= Activity =
Extract all lines from the data beneath that include the word "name".

= Input data =

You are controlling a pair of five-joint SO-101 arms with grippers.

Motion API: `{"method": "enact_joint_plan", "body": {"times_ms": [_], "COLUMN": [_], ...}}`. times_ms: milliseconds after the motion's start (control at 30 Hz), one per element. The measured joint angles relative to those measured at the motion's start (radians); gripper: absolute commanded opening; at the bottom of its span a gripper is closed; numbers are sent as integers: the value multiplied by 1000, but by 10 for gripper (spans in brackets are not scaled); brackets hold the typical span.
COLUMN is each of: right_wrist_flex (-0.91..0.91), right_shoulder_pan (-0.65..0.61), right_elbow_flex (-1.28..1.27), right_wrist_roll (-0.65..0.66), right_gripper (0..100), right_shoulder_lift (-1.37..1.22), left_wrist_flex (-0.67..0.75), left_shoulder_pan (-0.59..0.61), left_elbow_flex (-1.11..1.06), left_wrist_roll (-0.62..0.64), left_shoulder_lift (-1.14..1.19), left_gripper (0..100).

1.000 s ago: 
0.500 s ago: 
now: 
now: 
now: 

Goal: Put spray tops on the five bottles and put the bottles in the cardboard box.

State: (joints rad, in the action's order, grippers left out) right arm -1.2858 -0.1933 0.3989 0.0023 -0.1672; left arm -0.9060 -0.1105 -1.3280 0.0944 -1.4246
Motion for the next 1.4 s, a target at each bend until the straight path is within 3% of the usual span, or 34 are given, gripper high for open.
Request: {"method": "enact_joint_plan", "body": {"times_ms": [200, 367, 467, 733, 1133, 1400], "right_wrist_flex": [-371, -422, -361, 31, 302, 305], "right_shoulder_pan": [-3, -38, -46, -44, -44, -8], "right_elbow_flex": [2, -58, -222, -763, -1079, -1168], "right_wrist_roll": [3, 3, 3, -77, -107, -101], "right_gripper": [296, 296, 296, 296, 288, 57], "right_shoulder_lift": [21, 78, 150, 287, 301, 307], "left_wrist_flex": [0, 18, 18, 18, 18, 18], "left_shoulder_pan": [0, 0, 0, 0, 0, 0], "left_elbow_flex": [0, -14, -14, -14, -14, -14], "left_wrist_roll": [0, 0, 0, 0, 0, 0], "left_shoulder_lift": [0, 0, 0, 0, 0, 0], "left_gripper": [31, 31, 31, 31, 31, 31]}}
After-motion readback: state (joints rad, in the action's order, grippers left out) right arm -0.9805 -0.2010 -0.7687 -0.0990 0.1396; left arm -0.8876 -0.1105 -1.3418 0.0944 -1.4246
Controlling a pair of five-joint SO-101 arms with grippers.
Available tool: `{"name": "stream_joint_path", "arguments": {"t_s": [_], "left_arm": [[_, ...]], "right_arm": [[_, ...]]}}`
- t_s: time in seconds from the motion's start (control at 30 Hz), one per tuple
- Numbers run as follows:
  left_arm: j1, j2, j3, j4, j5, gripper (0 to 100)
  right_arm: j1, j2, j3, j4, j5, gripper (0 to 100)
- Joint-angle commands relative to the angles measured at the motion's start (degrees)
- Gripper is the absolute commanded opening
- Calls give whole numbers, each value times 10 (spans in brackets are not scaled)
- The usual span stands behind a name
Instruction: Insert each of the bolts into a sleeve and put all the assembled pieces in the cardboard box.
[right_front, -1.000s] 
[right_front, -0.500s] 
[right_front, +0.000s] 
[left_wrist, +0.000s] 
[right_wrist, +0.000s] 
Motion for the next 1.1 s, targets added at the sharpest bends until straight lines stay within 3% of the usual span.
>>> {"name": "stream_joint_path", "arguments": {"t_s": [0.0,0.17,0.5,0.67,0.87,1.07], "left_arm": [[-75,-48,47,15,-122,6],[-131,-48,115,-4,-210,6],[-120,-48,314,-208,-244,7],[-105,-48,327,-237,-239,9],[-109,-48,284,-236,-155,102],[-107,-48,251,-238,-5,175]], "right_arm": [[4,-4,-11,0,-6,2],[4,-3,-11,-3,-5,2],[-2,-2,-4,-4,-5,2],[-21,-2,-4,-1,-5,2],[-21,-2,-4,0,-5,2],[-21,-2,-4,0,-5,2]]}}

= Solution to the problem =
Available tool: `{"name": "stream_joint_path", "arguments": {"t_s": [_], "left_arm": [[_, ...]], "right_arm": [[_, ...]]}}`
- The usual span stands behind a name
>>> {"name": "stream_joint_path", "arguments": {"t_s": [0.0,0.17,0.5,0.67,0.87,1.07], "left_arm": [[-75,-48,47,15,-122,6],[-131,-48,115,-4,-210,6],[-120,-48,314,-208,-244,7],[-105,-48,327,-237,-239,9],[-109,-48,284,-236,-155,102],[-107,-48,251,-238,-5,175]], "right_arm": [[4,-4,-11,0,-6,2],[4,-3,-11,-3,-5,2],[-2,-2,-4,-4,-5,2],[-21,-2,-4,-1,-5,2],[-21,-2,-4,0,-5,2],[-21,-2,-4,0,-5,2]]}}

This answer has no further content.